Disclosures: Rood reports no relevant financial disclosures. Please see the study for all other authors’ relevant financial disclosures.

 

    Perspective
    Christine Greves

    Christine Greves

    This is an encouraging, well-designed study. By being published in a journal affiliated with The Lancet, the study also carries a lot of significance.

    Rood and colleagues’ Congo Red Dot Paper Test took only 3 minutes, making it so much faster than traditional testing methods that often require the patient to spend at least a day in the hospital. The Red Dot Paper Test also utilizes fresh urine, which means shipping such specimens off to the lab to check for protein in the urine is not always a “must-do” anymore as part of the preeclampsia diagnosis process.
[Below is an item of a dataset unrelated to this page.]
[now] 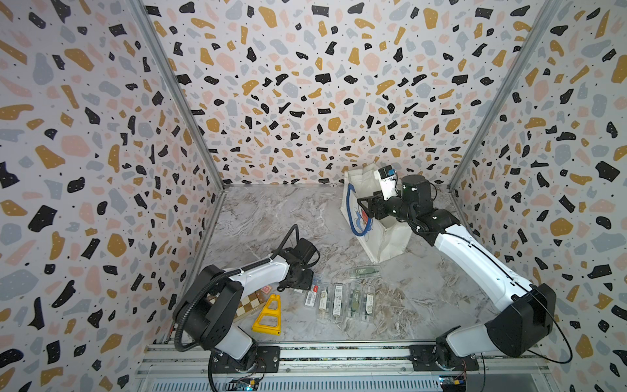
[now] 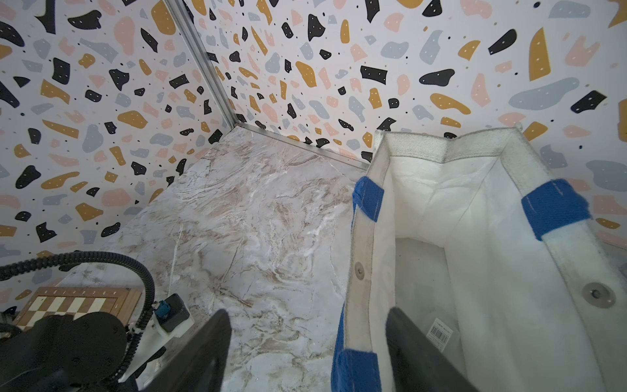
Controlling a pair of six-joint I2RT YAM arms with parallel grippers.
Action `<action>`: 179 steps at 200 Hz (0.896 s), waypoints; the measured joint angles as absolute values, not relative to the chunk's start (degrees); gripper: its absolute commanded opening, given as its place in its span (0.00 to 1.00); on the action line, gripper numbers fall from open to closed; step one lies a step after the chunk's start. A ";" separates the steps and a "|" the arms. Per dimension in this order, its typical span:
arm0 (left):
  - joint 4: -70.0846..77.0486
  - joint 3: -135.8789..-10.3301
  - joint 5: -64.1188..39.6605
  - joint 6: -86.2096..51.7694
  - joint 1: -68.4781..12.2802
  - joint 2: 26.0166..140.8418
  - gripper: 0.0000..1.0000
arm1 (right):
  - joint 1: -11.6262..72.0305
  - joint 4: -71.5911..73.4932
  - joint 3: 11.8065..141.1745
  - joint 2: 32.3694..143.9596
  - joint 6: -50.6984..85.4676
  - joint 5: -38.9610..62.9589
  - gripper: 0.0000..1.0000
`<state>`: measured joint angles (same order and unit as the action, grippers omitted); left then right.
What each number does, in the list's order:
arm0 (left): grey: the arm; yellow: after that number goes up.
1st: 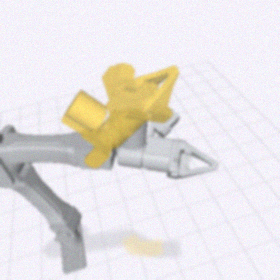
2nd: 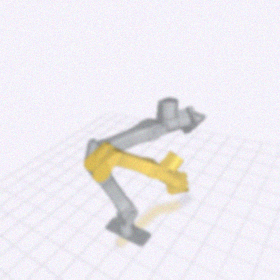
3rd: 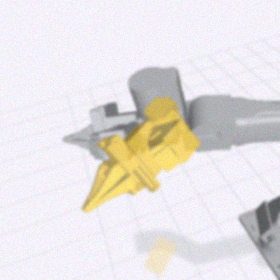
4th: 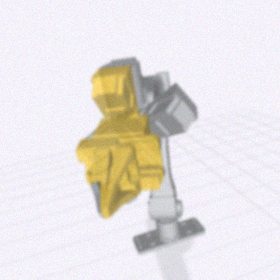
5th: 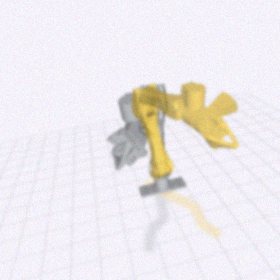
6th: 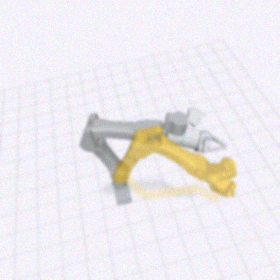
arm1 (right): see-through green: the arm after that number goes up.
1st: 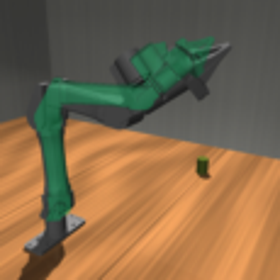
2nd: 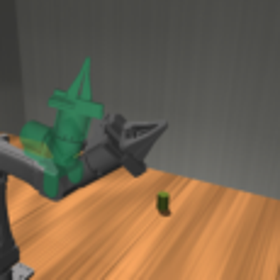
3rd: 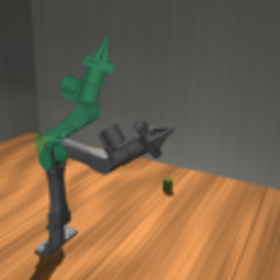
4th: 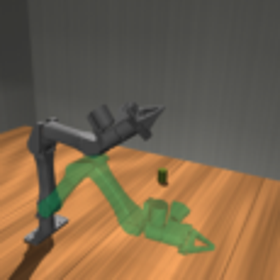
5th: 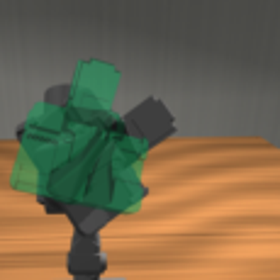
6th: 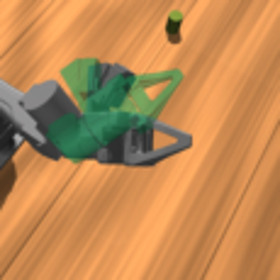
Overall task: Put the compass set into the canvas bag
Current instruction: Pick up the compass set at the center of the board.
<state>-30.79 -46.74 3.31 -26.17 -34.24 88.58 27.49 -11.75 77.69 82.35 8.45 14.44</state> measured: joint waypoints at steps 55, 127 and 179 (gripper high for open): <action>-29.28 -46.37 2.37 -25.96 -34.11 88.92 0.35 | 27.51 -11.81 77.69 83.02 8.54 15.51 0.74; -21.78 -39.48 -4.19 -19.44 -34.11 66.87 0.22 | 30.65 -12.05 77.78 87.37 10.94 20.88 0.74; -17.17 -40.40 -6.63 -13.72 -34.13 59.27 0.18 | 37.76 -11.33 77.87 91.66 15.14 28.49 0.76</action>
    However, it is important to note that this test is still undergoing clinical trial, so we are still using our standard methods of diagnosis at this time.

    With about 15% of pregnant women experiencing hypertensive disorders, it is important we have tests like the one Rood et al developed to help us identify and diagnose women with preeclampsia, especially in areas where it is difficult to have lab evaluation. I look forward to hearing more about this test as it goes through further tests and if it becomes available commercially.  

    • Christine Greves, MD
    • OB/GYN, Orlando Health Winnie Palmer Hospital for Women & Babies

    Disclosures: Greves reports no relevant financial disclosures on this topic.